Rosin’s book is a kind of preview of the emerging post-masculine world, though she deals only with the most recent episode of a centuries-in-the-making shift. Her story is that of a global economy turned upside down in which men who can’t quite get it together confront women who have leapt ahead of them – either by choice or economic necessity. The End of Men summarizes and places a provocative headline on what many have been saying since the Great Recession struck (I’ve been referring to the trend of rising female influence as “She-orientation” since 2009). The basic idea is that our culture is undergoing a sea change as women move into more breadwinning roles and perhaps even break into the upper reaches of the economic and political strata. (Witness the record number of women running for Congress this year.) 

Rosin conjures up comic-book archetypes for the new world order. We have “Plastic Woman,” who adapts to the new service economy with ease. Her sad counterpart is “Cardboard Man” – too stuck in his outdated ways to meet the challenges of the 21st century. In Rosin’s “new androgenous world at the top,” better educated urban men may adapt relatively well to the new role fluidity and may find relief in not having to worry so much about being The Provider. They may flourish in what she calls the “seesaw marriage,” where partners trade off on who brings home the bacon. But for the less well-off, things look grim. Working-class men may well continue to have trouble earning enough money to contribute to the support of a family, even one of meager means. Downsized and laid off, when they do find a job, the pay is likely to be inadequate and the benefits shoddy. Working-class women, who have also been hit hard by the Recession, particularly in the public sector, will take a long, hard look at Dad. If he isn’t pulling his weight, Dad may be very well get kicked to the curb.

Rosin’s book falls into the category of pop sociology, so there’s not much analysis of the political and economic forces that are driving these recent changes, which is a little bit like seeing a giant iceberg fall off a glacier and only talking about the temperature for the last season. In The End of Men, trends like globalization seem as inevitable as the weather, and we’re left assuming that men and women will have to adjust or be swept away in its wake.
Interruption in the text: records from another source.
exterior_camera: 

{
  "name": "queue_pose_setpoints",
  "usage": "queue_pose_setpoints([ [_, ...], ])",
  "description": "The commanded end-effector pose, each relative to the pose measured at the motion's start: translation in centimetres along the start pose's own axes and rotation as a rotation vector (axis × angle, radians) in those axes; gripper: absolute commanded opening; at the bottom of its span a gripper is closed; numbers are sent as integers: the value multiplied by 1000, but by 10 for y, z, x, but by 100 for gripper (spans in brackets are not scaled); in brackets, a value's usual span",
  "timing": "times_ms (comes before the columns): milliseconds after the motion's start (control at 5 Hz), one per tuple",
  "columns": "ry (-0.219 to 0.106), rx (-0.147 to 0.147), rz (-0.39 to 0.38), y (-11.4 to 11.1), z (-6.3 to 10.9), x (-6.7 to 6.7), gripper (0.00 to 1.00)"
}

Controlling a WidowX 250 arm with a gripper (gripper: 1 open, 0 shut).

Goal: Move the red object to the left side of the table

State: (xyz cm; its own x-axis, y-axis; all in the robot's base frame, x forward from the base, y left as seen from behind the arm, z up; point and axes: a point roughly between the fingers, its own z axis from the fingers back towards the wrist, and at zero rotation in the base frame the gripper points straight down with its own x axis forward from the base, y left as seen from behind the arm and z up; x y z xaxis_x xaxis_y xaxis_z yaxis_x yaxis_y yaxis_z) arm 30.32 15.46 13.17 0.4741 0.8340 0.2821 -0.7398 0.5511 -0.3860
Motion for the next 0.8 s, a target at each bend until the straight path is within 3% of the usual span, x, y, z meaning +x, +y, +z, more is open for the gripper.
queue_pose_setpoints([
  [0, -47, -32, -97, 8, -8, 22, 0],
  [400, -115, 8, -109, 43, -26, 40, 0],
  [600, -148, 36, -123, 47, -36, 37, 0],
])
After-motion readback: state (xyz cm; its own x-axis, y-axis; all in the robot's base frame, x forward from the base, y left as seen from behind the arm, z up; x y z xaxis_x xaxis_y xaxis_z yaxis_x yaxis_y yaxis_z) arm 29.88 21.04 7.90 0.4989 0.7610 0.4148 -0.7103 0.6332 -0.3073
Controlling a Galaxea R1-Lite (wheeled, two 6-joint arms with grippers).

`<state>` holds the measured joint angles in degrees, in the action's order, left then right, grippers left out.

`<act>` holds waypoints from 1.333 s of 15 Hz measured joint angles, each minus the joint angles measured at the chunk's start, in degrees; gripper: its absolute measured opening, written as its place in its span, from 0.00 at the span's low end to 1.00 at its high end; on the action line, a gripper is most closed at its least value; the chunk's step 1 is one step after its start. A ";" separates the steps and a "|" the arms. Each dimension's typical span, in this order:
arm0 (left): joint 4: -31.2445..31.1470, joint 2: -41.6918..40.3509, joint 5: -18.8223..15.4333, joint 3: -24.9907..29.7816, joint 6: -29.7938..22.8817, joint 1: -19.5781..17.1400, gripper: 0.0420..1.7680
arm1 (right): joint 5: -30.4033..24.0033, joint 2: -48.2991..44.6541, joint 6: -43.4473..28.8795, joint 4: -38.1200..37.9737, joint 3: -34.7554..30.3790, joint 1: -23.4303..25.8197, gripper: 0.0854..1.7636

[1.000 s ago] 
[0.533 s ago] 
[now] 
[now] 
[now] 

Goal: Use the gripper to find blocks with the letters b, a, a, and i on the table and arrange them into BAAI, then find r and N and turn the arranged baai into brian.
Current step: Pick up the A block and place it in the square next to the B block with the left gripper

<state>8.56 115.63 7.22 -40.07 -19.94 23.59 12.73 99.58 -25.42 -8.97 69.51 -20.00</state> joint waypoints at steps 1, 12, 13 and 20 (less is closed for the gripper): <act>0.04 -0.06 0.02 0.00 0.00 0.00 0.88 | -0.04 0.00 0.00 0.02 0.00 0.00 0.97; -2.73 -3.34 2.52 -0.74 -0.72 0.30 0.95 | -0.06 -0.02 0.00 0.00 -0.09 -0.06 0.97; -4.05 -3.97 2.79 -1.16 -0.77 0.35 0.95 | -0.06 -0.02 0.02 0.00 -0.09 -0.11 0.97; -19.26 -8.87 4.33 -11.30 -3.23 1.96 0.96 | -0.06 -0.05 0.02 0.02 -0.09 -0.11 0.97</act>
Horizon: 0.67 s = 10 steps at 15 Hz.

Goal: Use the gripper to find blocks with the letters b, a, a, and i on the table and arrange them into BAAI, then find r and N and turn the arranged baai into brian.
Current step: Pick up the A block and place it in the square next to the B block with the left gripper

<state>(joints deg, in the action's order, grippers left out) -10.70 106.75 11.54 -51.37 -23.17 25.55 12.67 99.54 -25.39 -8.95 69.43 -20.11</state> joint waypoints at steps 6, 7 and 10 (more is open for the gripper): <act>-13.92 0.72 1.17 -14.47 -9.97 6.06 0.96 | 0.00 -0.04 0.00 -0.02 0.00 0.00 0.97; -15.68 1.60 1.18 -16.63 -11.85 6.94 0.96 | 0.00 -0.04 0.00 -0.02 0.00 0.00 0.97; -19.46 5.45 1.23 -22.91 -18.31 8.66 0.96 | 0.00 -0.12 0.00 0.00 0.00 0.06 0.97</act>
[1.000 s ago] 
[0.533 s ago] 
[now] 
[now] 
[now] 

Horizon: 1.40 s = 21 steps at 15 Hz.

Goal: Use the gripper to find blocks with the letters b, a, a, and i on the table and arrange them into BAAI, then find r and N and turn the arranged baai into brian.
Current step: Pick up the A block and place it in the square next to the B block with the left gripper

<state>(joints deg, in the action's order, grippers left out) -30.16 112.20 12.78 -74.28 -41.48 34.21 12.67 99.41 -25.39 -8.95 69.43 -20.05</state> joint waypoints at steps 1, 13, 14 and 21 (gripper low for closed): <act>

But beyond the construct of gender lies a system of global capitalism as rapacious as any the world has yet seen. It is beyond masculine and feminine categories because it is ultimately not human. Rosin sees a matriarchy forming in the wake of its violent displacements – something that sounds vaguely like the just restoration of some primeval order. Maybe so, but it is also easy to imagine that if something matriarchal rises in the context of this brutal capitalist climate, it will look more like a landscape ravaged by those nasty devouring female lizards in the film Jurassic Park – a pop culture anxiety dream of something natural made monstrous by technology and greed. The world’s richest woman, Australian tycoon Gina Rinehart, is just now poised to blow past the likes of Bill Gates with her multi-billion-dollar mining fortune. She expresses her contempt for humanity by insulting working people as "whineging," calling for $2-a-day labor and denying climate change.

The demise of old-style masculinity is inevitable, and, in many ways, welcome. It would be great if we got a more sexually diversified culture in its place and women could finally bid adieu to subordination by men. But until we humanize the economic and political systems we’ve got, men -- and women -- who are not at the top will likely find that adaptation to constant predation is not a recipe for happiness. Oppression will perhaps be more equitably distributed, but that’s hardly cause for celebration.